**GIVEN ENTRIES**
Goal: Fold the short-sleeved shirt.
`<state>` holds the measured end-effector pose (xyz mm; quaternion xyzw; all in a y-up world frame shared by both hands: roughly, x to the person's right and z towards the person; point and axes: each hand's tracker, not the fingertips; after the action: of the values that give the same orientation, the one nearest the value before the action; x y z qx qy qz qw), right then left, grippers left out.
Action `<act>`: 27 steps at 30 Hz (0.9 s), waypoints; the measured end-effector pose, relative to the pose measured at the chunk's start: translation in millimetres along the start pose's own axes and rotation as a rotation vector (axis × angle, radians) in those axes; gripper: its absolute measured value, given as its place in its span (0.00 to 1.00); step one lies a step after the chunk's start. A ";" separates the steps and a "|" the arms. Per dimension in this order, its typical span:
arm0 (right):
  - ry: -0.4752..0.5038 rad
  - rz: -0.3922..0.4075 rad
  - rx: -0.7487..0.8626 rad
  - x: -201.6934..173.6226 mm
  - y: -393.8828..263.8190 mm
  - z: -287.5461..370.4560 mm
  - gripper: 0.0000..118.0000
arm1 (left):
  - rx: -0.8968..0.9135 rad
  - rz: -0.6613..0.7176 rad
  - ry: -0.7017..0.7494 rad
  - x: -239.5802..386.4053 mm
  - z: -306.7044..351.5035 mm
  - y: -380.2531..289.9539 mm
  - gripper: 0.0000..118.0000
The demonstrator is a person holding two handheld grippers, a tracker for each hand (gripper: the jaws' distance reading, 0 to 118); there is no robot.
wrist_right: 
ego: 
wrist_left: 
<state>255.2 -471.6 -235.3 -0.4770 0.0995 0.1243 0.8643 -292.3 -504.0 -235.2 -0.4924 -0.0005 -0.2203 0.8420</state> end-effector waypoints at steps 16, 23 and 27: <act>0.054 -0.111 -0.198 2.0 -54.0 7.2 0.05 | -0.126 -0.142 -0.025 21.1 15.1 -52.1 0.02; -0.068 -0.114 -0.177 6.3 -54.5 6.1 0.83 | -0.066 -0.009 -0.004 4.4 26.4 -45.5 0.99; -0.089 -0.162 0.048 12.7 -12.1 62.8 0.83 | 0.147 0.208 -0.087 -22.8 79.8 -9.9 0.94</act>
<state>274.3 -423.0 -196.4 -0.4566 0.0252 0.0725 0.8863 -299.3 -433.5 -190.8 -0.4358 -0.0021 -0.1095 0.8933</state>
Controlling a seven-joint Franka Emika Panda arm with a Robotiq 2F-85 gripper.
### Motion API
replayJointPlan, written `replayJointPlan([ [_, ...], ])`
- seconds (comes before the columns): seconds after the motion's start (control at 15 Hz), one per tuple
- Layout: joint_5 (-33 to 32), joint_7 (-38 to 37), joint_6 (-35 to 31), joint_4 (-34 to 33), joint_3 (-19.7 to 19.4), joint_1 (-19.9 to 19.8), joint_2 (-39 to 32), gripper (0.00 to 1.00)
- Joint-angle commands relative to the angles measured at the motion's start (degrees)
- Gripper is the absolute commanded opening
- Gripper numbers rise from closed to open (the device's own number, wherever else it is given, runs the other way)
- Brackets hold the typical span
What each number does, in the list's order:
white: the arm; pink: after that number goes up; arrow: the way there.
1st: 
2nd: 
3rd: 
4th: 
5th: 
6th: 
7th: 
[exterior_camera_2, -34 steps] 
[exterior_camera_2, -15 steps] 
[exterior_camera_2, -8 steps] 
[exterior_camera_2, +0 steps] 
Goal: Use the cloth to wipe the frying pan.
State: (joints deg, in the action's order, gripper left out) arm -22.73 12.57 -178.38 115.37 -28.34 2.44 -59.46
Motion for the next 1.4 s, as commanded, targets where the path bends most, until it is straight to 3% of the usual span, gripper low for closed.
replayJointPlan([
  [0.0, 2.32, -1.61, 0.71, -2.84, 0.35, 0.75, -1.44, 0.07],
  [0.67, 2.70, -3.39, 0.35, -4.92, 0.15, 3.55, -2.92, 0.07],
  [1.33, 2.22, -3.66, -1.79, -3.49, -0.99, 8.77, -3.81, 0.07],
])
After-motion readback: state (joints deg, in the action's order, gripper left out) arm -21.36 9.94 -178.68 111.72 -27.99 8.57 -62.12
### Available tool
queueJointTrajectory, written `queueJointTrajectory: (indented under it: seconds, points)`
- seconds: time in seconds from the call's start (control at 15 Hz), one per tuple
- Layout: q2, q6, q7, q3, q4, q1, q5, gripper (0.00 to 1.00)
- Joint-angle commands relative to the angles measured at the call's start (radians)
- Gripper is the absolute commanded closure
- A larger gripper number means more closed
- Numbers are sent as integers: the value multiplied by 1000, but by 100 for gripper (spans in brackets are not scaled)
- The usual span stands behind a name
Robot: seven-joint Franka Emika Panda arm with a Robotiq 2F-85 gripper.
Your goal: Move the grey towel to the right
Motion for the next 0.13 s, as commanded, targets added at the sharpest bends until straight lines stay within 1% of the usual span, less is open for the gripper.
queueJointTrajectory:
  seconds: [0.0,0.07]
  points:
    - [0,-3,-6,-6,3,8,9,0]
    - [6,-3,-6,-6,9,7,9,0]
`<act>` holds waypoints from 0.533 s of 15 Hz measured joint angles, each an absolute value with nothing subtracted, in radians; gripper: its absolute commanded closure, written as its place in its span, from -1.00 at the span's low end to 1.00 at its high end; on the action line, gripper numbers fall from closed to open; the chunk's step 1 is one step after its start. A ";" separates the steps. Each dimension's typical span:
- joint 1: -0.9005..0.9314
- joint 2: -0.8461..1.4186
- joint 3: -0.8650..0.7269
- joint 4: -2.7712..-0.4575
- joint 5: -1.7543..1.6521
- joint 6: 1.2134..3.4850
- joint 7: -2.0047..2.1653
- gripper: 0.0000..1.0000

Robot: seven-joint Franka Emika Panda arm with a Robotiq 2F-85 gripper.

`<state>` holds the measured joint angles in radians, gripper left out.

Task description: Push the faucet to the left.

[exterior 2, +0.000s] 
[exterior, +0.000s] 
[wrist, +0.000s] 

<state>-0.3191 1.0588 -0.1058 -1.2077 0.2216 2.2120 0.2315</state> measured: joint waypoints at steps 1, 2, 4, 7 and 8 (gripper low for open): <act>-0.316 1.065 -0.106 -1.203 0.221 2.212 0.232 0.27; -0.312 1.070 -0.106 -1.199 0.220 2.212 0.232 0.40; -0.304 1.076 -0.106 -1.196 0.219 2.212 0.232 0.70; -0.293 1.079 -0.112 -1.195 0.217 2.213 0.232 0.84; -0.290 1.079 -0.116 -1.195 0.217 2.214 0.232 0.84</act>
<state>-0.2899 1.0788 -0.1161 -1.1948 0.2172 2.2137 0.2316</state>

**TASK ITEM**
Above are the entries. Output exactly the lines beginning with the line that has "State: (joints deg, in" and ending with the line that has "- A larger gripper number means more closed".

**RESPONSE**
State: (joints deg, in the action's order, gripper left out) arm -22.73 12.57 -178.38 115.37 -28.34 2.44 -59.46
Motion for the next 1.4 s, as commanded, targets where the path bends most, until it is straight to 3% of the usual span, gripper low for closed.
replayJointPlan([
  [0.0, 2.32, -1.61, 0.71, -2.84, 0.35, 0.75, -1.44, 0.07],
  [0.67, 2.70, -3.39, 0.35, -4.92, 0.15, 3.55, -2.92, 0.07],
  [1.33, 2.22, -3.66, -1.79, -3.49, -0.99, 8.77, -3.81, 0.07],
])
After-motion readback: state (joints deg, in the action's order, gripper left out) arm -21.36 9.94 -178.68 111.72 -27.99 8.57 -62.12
### Available tool
queueJointTrajectory, written `queueJointTrajectory: (indented under it: seconds, points)`
- seconds: time in seconds from the call's start (control at 15 Hz), one per tuple
- Layout: q2, q6, q7, q3, q4, q1, q5, gripper (0.00 to 1.00)
- Joint-angle commands relative to the angles measured at the call's start (radians)
- Gripper is the absolute commanded closure
- A larger gripper number means more closed

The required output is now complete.